Instructions for the task ->
Scan the records for the string "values", then copy each line that has it.

Data records ->
-------------------------

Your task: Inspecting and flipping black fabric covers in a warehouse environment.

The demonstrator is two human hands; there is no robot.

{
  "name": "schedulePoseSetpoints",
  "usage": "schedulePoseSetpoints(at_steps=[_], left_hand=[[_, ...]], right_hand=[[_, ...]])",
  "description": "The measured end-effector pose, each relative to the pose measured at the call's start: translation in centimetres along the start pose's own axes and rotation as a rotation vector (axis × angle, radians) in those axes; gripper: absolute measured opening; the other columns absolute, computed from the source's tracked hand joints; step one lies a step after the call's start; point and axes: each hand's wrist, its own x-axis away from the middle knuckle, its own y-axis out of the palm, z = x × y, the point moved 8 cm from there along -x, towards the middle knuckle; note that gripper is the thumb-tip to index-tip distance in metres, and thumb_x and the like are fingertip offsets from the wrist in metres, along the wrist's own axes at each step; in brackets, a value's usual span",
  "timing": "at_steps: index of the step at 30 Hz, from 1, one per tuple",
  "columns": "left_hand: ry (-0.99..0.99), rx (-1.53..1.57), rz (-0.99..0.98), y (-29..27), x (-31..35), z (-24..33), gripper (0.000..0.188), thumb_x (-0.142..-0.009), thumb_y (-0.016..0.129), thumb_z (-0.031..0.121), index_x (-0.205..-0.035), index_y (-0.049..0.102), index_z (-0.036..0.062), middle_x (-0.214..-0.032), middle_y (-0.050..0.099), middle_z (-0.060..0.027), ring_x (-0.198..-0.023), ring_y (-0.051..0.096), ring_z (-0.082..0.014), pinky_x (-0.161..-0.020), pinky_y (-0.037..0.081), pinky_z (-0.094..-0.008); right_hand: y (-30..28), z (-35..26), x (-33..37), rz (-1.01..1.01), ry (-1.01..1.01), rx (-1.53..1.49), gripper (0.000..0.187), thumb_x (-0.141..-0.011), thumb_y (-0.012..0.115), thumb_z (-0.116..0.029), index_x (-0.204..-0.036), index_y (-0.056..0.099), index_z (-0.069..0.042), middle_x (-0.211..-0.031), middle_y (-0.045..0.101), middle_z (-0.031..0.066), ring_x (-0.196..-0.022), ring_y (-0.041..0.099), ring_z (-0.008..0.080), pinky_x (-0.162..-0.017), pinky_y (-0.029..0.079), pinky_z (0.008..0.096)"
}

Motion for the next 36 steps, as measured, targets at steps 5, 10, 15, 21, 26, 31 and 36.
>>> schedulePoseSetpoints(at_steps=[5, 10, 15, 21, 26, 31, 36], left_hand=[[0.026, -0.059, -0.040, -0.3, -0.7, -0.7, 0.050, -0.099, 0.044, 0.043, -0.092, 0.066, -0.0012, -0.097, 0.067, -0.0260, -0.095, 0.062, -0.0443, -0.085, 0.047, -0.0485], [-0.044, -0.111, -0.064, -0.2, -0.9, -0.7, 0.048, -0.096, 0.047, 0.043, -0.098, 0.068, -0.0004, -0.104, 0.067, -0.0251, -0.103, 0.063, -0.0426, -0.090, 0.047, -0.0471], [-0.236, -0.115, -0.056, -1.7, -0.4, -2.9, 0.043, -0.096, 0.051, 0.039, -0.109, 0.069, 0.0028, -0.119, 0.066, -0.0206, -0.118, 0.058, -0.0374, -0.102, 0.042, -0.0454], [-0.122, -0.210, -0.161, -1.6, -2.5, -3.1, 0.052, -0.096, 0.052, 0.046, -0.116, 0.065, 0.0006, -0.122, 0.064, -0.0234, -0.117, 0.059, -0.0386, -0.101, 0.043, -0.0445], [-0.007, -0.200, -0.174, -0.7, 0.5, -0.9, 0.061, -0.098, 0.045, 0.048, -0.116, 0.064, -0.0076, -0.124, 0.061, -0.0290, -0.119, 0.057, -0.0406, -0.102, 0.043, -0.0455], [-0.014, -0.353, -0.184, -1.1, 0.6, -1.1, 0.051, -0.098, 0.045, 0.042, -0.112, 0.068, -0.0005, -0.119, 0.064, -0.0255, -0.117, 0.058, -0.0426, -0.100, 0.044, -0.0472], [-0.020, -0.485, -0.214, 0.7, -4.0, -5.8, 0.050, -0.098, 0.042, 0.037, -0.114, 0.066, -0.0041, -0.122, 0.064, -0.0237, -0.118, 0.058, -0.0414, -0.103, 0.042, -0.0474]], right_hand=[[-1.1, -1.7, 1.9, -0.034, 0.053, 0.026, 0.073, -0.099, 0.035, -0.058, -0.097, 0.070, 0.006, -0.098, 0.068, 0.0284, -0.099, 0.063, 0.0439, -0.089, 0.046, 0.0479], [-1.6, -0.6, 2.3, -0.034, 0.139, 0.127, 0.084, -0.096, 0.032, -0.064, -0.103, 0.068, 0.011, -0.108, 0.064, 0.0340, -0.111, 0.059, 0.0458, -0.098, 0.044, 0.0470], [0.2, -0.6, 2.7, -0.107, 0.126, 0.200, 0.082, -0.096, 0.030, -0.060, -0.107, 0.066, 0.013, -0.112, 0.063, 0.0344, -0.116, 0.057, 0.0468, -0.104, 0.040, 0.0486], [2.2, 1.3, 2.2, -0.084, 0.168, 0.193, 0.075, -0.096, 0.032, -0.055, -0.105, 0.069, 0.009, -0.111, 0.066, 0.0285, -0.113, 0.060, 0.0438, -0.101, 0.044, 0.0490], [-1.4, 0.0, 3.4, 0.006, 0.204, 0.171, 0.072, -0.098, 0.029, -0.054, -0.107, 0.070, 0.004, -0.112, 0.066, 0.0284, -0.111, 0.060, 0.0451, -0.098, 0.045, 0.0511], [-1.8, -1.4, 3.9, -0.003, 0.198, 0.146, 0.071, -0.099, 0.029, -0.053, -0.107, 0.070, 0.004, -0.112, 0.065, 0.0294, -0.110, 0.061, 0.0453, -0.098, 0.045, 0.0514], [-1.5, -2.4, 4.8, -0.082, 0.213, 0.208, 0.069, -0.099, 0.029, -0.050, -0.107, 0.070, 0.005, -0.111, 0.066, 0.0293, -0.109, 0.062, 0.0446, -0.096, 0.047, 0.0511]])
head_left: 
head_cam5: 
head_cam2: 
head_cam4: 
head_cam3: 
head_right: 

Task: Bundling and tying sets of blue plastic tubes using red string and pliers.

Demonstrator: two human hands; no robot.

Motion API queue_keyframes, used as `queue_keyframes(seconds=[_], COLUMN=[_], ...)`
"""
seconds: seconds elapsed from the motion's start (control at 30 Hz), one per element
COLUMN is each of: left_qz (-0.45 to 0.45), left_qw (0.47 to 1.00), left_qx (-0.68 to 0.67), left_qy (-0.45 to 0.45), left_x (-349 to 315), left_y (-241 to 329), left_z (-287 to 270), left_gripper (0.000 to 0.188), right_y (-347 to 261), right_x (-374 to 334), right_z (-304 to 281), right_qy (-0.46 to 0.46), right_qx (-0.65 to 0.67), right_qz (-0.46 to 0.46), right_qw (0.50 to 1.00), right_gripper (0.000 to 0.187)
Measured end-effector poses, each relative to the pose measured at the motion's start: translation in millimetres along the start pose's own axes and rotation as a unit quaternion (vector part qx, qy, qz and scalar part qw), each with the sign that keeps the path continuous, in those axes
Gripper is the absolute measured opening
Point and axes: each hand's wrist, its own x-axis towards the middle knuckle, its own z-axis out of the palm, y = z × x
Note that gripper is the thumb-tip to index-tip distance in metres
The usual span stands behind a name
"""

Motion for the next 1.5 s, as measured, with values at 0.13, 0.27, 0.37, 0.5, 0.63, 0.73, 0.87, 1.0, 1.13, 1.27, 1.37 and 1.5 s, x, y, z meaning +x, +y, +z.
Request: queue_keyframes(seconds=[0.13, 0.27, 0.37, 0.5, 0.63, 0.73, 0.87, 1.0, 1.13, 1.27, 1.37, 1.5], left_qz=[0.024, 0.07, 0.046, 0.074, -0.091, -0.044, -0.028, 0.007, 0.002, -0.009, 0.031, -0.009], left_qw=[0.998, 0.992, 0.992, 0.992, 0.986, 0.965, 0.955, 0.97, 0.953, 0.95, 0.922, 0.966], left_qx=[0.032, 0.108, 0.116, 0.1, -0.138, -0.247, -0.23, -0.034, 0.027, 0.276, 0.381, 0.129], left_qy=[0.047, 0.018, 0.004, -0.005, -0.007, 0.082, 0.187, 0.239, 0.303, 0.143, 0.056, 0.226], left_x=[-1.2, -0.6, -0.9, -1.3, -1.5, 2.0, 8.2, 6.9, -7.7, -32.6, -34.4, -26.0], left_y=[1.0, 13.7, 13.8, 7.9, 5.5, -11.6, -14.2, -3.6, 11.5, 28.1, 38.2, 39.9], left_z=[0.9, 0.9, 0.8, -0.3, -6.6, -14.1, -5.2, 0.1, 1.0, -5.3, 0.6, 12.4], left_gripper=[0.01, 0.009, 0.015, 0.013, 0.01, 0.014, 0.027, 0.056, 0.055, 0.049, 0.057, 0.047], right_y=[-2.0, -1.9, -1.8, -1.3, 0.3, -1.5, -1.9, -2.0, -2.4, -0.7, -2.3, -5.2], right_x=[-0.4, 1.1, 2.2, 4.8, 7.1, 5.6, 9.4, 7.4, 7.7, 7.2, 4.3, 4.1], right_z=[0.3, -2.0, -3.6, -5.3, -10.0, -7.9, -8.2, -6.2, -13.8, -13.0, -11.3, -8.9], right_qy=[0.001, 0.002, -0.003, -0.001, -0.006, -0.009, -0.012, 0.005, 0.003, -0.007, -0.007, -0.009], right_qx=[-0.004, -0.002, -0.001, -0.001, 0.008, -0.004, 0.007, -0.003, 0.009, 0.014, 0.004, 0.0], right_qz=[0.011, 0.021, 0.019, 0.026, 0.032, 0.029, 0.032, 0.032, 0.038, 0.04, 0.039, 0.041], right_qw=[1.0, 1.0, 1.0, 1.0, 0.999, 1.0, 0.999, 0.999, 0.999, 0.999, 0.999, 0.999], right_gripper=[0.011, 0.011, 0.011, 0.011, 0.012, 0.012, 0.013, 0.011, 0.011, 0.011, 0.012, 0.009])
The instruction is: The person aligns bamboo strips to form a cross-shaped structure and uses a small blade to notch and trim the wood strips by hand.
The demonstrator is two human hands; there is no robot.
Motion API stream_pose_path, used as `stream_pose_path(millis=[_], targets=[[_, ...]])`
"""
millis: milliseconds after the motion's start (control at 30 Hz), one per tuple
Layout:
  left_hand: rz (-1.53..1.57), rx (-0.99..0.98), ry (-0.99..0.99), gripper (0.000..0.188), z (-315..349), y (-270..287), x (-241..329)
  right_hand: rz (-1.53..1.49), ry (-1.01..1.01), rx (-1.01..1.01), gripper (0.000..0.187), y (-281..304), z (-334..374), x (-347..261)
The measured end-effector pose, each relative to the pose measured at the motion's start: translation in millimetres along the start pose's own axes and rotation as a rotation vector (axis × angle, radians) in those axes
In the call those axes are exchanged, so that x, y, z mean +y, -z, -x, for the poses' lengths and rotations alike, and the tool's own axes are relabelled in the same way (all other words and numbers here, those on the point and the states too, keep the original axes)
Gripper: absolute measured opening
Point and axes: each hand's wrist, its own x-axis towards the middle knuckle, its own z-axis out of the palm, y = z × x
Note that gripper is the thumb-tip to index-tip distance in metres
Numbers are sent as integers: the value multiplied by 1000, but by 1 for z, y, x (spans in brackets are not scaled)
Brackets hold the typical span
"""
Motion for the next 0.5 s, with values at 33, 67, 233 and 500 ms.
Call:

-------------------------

Output of the exercise ->
Motion for the next 1.5 s, as measured, with values at 0.13, 0.27, 0.37, 0.5, 0.63, 0.73, 0.87, 1.0, 1.13, 1.27, 1.37 and 1.5 s, x, y, z meaning +x, +y, +z.
Motion for the next 0.5 s, with values at 33, 67, 233 and 500 ms.

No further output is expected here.